A host of items operate at this layer, including routers, network interface card (NIC) drivers, Internet Protocol (IP), Internet Packet Exchange (IPX), NWLink, and NetBEUI.

Beneath the Network layer resides the Data-link layer.

OSI model—Data-link layer
The Data-link layer is charged with ensuring the error-free transfer of data frames from one system to another via the Physical layer. At the Data-link layer, data bits received from the Physical layer are packaged into data frames and sent to the Network layer. Or, when data frames are received from the Network layer, the Data-link layer passes them to the Physical layer and the network connection.

For each data frame the Data-link layer sends, it seeks an acknowledgement. If it doesn’t receive one, it sends the data frame again. To ensure error-free data receipt, cyclical redundancy checks occur at this level.

Two specific Data-link layers exist: the Logical Link Control (LLC) and Media Access Control (MAC) layers. The LLC manages data-link interface points, which are called service access points (SAPs). It resides above the MAC layer, which regulates the electronic voltage on the NIC and shares access to network adapter cards. The MAC layer is tied tightly to a system’s NIC, with which it communicates directly.

Often you will hear IT professionals speak of an NIC’s MAC address. They are referring to the unique identification address given to every network card that is ever produced. Even identical NIC models boast separate and unique MAC addresses.

Drivers, Network Device Interface Specifications (NDIS), which communicate between transport protocols and NIC drivers, and bridges operate at the Data-link layer of the OSI model.

This brings us to the Physical layer.

OSI model—Physical layer
The Physical layer was named after the physical wires that connect system NICs. The Physical layer determines the type of cable (electrical, optical, mechanical, etc.) in use.
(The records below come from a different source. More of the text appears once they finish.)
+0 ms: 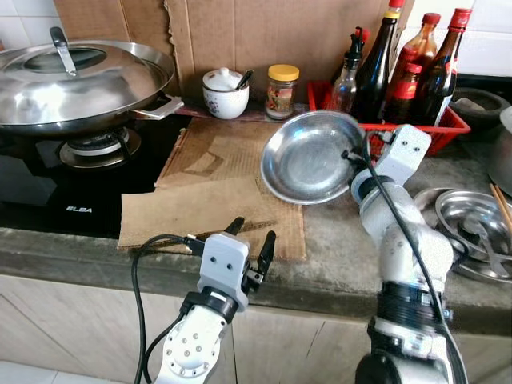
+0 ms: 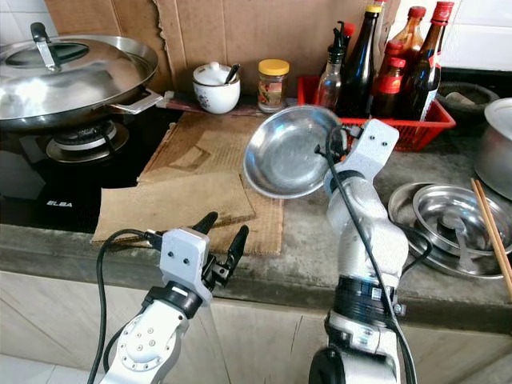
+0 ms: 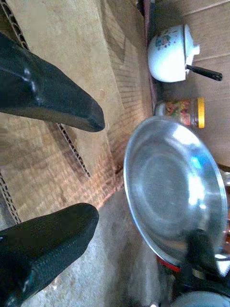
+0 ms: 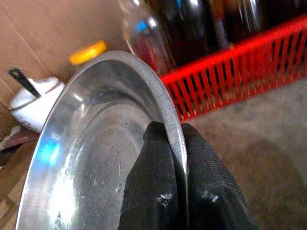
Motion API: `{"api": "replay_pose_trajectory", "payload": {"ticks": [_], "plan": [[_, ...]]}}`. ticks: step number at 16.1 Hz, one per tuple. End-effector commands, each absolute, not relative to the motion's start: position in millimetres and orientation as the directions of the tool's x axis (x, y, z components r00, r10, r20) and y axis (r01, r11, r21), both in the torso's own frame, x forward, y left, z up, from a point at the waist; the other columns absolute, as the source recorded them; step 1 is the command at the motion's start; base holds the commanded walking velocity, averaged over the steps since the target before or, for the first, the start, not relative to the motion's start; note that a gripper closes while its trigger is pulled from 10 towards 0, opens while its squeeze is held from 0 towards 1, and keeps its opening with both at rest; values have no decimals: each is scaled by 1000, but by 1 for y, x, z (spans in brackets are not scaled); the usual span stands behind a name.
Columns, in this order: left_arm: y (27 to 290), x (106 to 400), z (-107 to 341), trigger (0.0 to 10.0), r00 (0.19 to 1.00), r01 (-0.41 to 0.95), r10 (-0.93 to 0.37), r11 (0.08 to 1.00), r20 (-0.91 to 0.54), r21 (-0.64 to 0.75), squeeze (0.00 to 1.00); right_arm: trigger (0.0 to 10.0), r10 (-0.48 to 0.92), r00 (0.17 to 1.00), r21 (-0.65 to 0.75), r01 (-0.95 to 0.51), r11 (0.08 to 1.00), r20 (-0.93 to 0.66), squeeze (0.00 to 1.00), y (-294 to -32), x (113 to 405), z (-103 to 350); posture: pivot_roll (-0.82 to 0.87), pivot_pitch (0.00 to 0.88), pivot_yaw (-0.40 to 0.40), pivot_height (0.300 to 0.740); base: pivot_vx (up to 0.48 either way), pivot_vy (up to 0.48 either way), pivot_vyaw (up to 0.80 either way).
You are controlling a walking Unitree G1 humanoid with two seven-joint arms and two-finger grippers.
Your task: Kitchen organization
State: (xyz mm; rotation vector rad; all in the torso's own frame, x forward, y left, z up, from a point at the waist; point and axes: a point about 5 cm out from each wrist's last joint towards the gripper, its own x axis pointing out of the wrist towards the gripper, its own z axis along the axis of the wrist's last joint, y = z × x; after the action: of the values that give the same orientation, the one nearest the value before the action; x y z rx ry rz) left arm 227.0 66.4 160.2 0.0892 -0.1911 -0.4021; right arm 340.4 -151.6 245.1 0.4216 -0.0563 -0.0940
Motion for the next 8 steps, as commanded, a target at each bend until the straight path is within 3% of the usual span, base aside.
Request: {"api": "replay_pose_trajectory", "payload": {"ticks": [1, 2, 5, 8], "plan": [[66, 227, 161, 10000, 901, 378, -392, 920, 187, 104, 0, 0, -113, 983, 374, 52, 926, 144, 0, -145, 330, 257, 173, 50, -49, 740, 0, 0, 0], [67, 226, 164, 10000, 897, 380, -394, 919, 202, 104, 0, 0, -67, 955, 230, -1, 973, 289, 0, -134, 314, 267, 169, 52, -42, 740, 0, 0, 0], [67, 227, 170, 10000, 895, 380, -395, 919, 208, 110, 0, 0, 17, 909, 53, -43, 998, 417, 0, -120, 297, 270, 167, 55, -39, 740, 0, 0, 0], [69, 229, 176, 10000, 895, 364, -380, 925, 232, 108, 0, 0, -3, 896, 38, -16, 999, 443, 0, -121, 291, 268, 173, 55, -39, 740, 0, 0, 0]]}}
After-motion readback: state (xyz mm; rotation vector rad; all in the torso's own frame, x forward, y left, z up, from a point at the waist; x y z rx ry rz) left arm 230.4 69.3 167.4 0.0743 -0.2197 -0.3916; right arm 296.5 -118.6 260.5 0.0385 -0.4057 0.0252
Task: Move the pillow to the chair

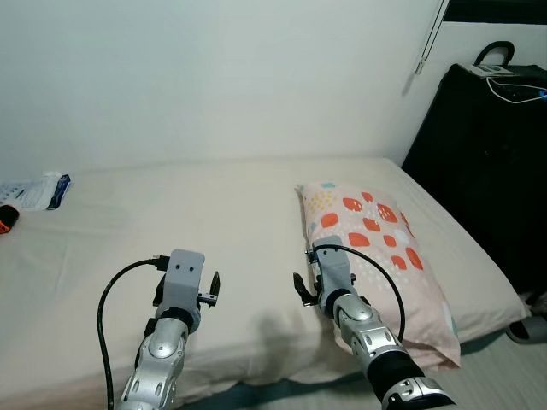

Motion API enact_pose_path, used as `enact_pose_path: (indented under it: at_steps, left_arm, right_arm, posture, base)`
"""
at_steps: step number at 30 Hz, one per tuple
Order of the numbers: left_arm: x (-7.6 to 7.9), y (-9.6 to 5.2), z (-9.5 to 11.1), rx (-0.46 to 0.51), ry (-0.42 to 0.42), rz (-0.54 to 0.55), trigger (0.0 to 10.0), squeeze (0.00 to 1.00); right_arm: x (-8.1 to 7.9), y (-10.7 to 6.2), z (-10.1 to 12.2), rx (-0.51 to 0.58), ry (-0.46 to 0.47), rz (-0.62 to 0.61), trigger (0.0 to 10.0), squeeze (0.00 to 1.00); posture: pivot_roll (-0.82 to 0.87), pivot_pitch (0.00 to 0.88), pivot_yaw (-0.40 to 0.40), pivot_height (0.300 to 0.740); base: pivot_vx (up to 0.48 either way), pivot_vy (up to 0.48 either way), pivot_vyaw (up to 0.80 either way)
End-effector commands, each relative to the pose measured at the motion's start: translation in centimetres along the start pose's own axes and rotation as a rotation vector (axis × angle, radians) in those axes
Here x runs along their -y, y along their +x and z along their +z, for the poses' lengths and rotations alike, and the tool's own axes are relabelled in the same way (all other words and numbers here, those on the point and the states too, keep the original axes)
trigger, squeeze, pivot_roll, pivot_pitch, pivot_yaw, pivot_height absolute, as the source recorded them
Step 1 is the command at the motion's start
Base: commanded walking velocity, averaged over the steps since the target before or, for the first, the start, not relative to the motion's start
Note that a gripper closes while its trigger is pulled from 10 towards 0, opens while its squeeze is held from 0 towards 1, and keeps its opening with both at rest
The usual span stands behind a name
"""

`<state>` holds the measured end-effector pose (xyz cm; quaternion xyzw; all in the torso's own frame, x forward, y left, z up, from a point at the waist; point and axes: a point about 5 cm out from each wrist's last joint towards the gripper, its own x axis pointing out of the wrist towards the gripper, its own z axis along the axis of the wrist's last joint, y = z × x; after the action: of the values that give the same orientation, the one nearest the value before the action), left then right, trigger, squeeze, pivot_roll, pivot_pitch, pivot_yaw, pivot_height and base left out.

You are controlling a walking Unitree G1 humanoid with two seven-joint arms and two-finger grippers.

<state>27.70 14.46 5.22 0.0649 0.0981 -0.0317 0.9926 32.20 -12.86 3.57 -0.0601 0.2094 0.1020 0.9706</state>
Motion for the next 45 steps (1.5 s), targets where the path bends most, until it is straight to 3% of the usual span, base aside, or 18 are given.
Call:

At this layer, raw, binary data is transmitted from one system to another. The raw bit stream transmitted at the Physical layer is nothing but ones and zeroes. This is the only “hardware” layer in the OSI model, with all of the other layers using actual software to complete their functions.

Repeaters operate at the Physical layer. Encoding of data and bit synchronization tasks also occur at this layer.

The OSI model plays an important role in standardizing communications between disparate systems. Were it not for the standards and specifications outlined in the OSI model, linking Apple, IBM, UNIX, and other systems would certainly prove much more challenging.